I’ve written a bunch of times about how home, as a concept, can be a somewhat nebulous thing. From 2009 to 2014, I moved five times. I despised the house in Cleveland I couldn’t sell, but moved back to it for a year and a half. I grew up in Cleveland but think of Seattle as a home, living there only two years. I’m thrilled to call Central Florida home, and I still have days where I think, “Wow, I live here!”

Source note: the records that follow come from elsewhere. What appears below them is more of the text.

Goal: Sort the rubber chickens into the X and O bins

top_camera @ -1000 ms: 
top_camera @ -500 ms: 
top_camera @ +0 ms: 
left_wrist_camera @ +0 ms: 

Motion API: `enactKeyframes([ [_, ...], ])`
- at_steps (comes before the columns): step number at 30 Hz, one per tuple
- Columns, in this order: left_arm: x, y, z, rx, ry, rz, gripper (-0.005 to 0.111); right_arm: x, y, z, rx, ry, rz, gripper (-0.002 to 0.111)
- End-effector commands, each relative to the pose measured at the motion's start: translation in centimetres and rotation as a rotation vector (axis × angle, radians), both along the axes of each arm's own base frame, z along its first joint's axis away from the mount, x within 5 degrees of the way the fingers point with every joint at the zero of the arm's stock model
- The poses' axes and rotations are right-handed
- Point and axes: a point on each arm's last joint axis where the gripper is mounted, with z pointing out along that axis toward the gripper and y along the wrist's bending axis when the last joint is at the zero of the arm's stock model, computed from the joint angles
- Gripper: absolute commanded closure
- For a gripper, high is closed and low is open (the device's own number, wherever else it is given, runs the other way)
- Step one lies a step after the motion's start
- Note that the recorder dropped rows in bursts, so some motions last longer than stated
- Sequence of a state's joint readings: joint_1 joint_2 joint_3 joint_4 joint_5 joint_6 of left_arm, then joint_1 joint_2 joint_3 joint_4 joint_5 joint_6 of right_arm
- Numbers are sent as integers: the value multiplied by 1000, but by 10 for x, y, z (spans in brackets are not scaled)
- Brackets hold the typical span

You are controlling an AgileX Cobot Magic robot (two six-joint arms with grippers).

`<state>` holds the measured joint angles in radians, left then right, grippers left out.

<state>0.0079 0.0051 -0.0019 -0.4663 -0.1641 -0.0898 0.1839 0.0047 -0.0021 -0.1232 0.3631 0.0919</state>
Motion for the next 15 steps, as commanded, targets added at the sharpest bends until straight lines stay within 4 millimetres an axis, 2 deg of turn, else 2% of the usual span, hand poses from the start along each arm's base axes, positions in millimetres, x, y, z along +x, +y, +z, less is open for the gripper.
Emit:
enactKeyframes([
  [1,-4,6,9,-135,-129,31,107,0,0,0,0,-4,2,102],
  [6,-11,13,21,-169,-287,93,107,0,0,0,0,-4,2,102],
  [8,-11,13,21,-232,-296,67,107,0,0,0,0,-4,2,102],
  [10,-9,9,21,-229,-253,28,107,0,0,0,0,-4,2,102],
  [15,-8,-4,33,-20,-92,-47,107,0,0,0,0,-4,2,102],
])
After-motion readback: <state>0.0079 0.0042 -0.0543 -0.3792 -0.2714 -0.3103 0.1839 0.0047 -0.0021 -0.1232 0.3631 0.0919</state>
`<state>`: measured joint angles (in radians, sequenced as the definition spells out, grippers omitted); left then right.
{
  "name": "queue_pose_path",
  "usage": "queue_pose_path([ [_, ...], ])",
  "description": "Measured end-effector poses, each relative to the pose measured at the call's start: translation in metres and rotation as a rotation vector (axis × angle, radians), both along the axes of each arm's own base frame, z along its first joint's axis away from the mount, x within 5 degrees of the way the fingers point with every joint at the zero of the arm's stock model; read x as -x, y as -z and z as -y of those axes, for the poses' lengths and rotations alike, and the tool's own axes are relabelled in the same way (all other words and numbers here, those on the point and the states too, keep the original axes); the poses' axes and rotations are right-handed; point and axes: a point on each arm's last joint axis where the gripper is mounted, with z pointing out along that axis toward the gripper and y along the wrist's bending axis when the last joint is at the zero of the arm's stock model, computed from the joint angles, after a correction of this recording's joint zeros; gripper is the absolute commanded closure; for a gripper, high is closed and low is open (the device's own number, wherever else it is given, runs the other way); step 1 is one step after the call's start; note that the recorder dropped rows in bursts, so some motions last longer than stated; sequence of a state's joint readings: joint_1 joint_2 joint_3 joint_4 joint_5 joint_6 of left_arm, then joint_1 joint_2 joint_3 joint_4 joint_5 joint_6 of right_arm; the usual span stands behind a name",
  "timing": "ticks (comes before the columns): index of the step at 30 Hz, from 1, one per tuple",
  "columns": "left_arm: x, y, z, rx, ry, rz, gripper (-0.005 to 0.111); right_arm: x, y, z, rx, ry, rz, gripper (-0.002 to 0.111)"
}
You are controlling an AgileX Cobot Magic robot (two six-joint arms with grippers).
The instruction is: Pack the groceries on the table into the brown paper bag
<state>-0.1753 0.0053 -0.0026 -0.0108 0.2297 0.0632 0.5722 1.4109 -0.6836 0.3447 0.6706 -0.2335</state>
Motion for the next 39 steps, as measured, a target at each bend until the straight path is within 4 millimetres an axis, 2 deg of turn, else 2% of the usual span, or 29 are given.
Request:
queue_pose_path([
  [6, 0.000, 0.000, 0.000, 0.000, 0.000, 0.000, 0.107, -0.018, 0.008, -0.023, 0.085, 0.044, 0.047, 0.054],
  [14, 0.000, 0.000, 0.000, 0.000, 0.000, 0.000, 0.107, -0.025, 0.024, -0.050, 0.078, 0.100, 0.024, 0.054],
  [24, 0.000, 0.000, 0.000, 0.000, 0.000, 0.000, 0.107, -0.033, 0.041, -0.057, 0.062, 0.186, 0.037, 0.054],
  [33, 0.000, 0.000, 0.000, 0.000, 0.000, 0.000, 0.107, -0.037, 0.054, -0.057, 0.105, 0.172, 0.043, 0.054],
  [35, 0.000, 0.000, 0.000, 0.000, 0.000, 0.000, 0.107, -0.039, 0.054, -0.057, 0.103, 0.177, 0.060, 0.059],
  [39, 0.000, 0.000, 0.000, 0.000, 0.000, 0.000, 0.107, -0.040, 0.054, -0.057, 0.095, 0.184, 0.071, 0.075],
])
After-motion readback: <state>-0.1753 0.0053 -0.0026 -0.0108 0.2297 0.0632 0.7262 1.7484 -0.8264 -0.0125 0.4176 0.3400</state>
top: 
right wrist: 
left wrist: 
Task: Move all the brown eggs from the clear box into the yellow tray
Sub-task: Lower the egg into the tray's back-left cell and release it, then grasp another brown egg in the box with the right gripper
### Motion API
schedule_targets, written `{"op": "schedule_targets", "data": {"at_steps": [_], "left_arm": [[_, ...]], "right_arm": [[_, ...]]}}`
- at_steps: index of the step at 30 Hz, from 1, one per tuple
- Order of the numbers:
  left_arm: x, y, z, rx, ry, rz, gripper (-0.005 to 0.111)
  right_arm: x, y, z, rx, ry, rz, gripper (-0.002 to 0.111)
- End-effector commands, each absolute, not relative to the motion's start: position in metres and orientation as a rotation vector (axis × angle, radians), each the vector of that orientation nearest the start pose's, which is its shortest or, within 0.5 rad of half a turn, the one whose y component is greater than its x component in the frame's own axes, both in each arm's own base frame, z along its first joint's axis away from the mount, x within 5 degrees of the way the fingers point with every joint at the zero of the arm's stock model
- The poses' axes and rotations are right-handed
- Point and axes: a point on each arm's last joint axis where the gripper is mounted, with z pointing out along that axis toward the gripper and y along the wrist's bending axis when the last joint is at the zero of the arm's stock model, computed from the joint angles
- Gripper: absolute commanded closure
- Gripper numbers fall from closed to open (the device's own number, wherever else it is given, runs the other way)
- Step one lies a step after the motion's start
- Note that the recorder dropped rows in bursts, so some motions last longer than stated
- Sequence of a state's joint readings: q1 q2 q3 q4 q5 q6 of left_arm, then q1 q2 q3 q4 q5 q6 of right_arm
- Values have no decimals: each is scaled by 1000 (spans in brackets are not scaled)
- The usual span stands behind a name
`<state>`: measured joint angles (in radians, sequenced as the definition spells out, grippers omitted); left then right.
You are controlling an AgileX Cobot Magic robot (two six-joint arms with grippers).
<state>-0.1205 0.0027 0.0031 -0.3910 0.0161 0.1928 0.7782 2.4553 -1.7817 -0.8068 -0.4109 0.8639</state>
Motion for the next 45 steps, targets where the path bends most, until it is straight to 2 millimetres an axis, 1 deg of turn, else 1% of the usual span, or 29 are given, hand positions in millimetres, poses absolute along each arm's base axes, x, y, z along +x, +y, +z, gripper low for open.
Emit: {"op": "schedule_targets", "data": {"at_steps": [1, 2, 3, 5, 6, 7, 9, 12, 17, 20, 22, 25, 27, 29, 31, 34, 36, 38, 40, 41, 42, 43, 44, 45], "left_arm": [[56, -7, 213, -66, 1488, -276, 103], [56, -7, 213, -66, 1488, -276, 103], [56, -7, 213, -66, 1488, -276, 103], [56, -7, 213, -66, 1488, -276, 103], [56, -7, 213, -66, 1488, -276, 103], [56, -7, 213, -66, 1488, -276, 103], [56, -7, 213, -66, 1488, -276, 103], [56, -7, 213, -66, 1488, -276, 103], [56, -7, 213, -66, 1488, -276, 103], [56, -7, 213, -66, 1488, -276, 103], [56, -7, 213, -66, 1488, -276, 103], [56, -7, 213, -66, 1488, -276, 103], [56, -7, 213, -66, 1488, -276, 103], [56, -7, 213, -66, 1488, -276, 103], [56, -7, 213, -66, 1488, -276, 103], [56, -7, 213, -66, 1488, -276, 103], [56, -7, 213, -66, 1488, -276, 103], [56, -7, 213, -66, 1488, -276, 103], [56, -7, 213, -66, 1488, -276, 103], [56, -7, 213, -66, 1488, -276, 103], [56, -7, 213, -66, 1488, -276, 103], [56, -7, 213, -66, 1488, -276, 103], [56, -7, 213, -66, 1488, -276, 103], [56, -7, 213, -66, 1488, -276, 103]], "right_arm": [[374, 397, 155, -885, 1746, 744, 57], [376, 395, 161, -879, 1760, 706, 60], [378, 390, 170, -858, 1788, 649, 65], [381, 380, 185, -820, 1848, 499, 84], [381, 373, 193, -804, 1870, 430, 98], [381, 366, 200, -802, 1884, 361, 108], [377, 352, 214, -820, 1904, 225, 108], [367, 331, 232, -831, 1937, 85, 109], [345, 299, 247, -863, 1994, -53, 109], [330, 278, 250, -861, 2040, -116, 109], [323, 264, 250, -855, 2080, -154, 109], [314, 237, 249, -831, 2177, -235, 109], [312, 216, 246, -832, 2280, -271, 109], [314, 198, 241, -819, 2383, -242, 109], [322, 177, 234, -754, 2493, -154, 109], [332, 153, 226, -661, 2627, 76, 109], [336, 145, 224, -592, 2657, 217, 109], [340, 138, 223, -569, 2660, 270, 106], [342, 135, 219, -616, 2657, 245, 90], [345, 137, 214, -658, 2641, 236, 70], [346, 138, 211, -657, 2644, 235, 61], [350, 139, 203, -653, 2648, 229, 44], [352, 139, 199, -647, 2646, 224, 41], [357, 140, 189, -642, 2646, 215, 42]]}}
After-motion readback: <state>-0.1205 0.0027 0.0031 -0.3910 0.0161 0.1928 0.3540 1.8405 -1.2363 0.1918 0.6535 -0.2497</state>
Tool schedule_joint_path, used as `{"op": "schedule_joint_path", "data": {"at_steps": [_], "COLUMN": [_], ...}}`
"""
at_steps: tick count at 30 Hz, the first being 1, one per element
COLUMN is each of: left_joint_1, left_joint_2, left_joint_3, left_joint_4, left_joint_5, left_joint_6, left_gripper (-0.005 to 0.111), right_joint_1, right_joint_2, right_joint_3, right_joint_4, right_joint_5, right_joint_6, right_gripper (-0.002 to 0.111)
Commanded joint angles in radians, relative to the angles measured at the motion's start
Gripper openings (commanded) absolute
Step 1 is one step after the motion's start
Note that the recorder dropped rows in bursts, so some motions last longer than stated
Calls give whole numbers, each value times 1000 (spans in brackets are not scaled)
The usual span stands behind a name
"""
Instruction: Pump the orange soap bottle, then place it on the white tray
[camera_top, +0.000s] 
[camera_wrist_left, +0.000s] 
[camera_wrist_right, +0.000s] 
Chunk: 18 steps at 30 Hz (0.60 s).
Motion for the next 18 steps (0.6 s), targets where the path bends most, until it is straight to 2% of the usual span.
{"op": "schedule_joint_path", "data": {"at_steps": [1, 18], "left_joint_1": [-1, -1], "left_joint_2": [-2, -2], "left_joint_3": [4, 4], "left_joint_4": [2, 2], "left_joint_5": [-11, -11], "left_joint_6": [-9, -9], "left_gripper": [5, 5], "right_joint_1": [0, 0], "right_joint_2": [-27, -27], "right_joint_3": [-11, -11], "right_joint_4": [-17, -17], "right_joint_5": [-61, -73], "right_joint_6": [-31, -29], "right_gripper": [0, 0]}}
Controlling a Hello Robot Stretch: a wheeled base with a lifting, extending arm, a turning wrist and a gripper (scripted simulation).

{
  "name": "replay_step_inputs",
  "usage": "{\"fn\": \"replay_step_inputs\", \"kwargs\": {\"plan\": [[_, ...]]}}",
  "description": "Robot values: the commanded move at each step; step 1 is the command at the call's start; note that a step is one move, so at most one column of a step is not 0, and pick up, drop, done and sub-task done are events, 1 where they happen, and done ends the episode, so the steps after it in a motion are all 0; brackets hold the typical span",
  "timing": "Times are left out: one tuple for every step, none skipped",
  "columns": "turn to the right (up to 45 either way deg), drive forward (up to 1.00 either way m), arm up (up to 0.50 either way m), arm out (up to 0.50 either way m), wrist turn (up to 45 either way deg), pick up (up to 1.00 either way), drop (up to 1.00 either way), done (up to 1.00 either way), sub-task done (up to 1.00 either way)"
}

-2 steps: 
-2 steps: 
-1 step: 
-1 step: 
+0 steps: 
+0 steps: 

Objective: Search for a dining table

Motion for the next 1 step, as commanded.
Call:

The actual dwelling, the apartment or home, is something else. Those walls bear witness to extraordinary joy and sorrow. You begin and end most of your days in a home, whether you rent it or own it. It provides a sense of safety. As much as I’m annoyed by some of the sentimentality I see on HGTV about “forever homes” and “we brought our kids home from the hospital here,” I get it.

We’ve spent three and a half years in our current house, and now that movers have been booked and the new house is just about finished, I’m struck with a sudden wave of reality where I will no longer occupy this space. It has been a great place to live, and we’ve had great guests, parties and holidays here. I’m excited about the new house, but admit that I’ll miss the old one a little. Fortunately, as far as the people are concerned, we’re moving less than a mile away, so it’s not like we’ll lose touch with our friends there.

My home-identity curve has had some wild swings in the last decade and change. I went from feeling like I’ll never leave what I considered “home,” to about 6,000 miles worth of moving in five years, to a renewed desire to really build out a more consistent thing. I can’t possibly rule out radical change in the future, only because I’ve accepted that I just can’t predict it. I would feel pretty good about staying put for a dozen years, so let’s see how that goes.